Contamination de l’environnement francilien par les Ethers de biphényle polybromés (PBDE).

Auteur.e.s

Khawla Tlili, Pierre Labadie, Marie-Jeanne Teil, Martine Blanchard, Fabrice Alliot, Catherine Bourges, Annite Desportes, Marc Chevreuil.

Université

UMR Sisyphe / CNRS, UPMC, EPHE, Laboratoire Hydrologie Environnement, UMR Sisyphe, UPMC, Laboratoire de Physico- et Toxico-Chimie de l'environnement (LPTC), UMR 5805 EPOC, CNRS-Université Bordeaux 1

DOI
https://doi.org/10.26047/PIREN.rapp.ann.2011.vol27

Les progrès technologiques des dernières décennies ont rendu les sociétés humaines fortement consommatrices de nouveaux produits industriels. De nombreux composés chimiques de synthèse sont ainsi introduits dans l’environnement et peuvent induire des effets néfastes sur les écosystèmes réceptacles de cette contamination. Parmi ces composés xénobiotiques, les retardateurs de flamme bromés (RFB) ont suscité depuis le début des années 2000 un fort intérêt scientifique et sociétal. Ajoutés aux produits de grande consommation (équipements électriques et électroniques, textiles…), ils permettent de ralentir la propagation du feu en cas d’incendie. Ces RFB comportent plusieurs familles, dont la principale regroupe les éthers de biphényles polybromés (PBDE), qui sont commercialisés sous trois formulations : penta-BDE, octa-BDE et deca-BDE, dont la demande mondiale a atteint, en 2001, 56100 tonnes (de Wit et al., 2010). C'est en raison de leurs propriétés "PBT" (persistance, aptitude à la bioaccumulation et toxicité) que les PBDE ont progressivement fait l'objet de restrictions d’usage au sein de l’Union Européenne (U.E.).
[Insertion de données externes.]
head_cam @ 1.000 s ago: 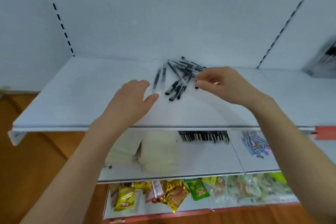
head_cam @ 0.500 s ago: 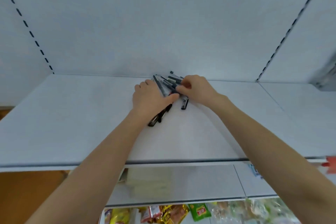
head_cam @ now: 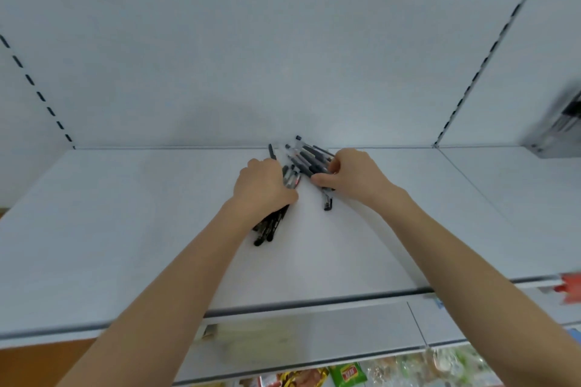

Ils présentent une analogie structurale prononcée avec les hormones thyroïdiennes ; ils sont ainsi considérés comme des perturbateurs endocriniens agissant, entre autres cibles, sur la thyroïde mais également sur le système reproducteur des vertébrés. Ter Schure et al. (2004) ont montré que les PBDE étaient préférentiellement associés aux particules et principalement éliminés de l’atmosphère par les précipitations. Ceci montre l’importance de la prise en considération du compartiment atmosphérique, qui constitue à la fois un vecteur de transfert et d’apport en PBDE. Les eaux de surface constituent un réceptacle majeur des PBDE et elles peuvent également intervenir dans leur transport. Peu d’études ont rapporté leur présence dans les eaux de surface (Chen et al., 2010, Guan et al., 2009, Luo et al., 2008) et une seule (Carroll et al., 2008) a étudié leur dynamique géochimique en milieu fluviatile. Cette dernière demeure donc encore largement mal connue ; par ailleurs, au niveau national, plusieurs questions concernant l'origine des PBDE et leurs niveaux dans les réseaux hydrographiques restent sans réponse. Dans ce contexte, les travaux réalisés en 2011 avaient pour objectif principal la caractérisation des sources et du devenir des PBDE dans l’environnement en général, et en particulier de celui de l'Ile-deFrance.